DIRECTIONS =
When you write out the listing, keep each word exactly as it stands but include none of its images.

SUPPLIED DATA =
=======

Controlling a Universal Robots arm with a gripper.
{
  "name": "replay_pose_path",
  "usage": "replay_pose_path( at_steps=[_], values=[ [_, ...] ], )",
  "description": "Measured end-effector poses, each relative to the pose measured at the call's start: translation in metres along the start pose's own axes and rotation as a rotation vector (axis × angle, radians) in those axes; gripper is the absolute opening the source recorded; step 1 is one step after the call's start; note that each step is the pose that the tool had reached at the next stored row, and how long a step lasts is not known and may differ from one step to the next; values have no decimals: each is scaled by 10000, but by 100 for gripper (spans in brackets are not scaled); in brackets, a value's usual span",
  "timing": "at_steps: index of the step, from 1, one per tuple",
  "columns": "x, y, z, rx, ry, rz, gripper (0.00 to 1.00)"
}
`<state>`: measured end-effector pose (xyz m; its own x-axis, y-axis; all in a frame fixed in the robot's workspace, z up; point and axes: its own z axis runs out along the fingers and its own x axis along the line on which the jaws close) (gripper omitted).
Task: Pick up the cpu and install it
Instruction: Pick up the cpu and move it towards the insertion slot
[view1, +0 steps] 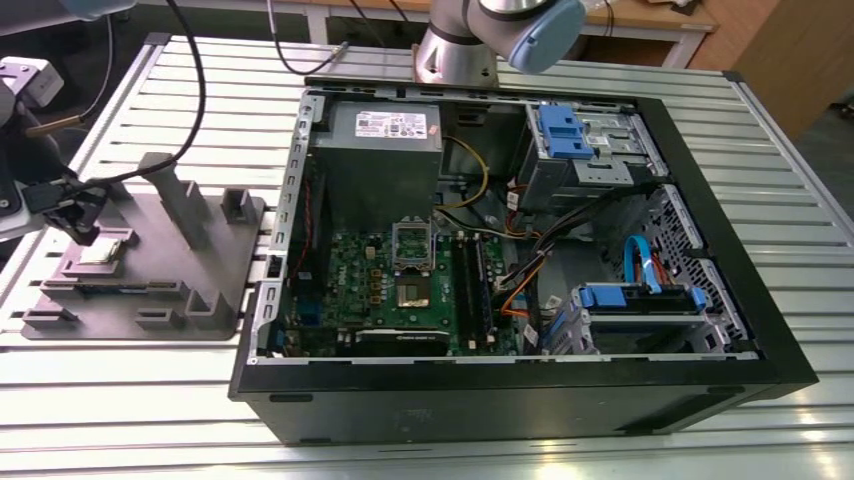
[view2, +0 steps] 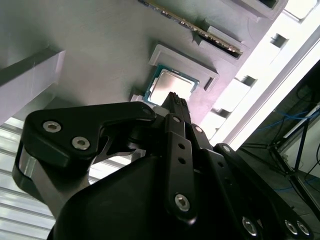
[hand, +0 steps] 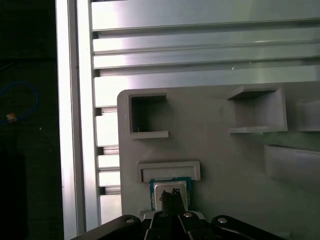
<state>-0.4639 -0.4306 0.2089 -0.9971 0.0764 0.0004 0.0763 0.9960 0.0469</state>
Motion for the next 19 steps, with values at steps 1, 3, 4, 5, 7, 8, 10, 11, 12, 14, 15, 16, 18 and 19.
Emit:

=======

TASK ANSWER =
Controlling a Universal Robots arm with a gripper.
{
  "name": "replay_pose_path",
  "usage": "replay_pose_path( at_steps=[_], values=[ [_, ...] ], )",
  "description": "Measured end-effector poses, each relative to the pose measured at the call's start: translation in metres along the start pose's own axes and rotation as a rotation vector (axis × angle, radians) in those axes; gripper is the absolute opening the source recorded; step 1 is one step after the call's start; note that each step is the pose that the tool had reached at the next stored row, and how long a step lasts is not known and may differ from one step to the next; values have no decimals: each is scaled by 10000, but by 100 for gripper (spans in brackets are not scaled); in brackets, a value's usual span",
  "timing": "at_steps: index of the step, from 1, one per tuple",
  "columns": "x, y, z, rx, ry, rz, gripper (0.00 to 1.00)"
}
`<state>`: measured end-effector pose (xyz m; its own x-axis, y-axis; all in a frame fixed in the robot's workspace, z up; point and axes: its own z axis runs out along the fingers and its own x axis along the line on which the jaws close) (gripper omitted).
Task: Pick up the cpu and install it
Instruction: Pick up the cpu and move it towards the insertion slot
[view1, +0 steps] 
[view2, +0 steps] 
[hand, +0 steps] 
<state>-0.4639 -0.4306 0.2089 -0.9971 0.0764 0.0004 0.0763 0.9960 0.0469</state>
Motion for the next 19 steps, with values at steps 1, 3, 4, 5, 7, 8, 10, 11, 12, 14, 15, 16, 18 and 19.
Emit:

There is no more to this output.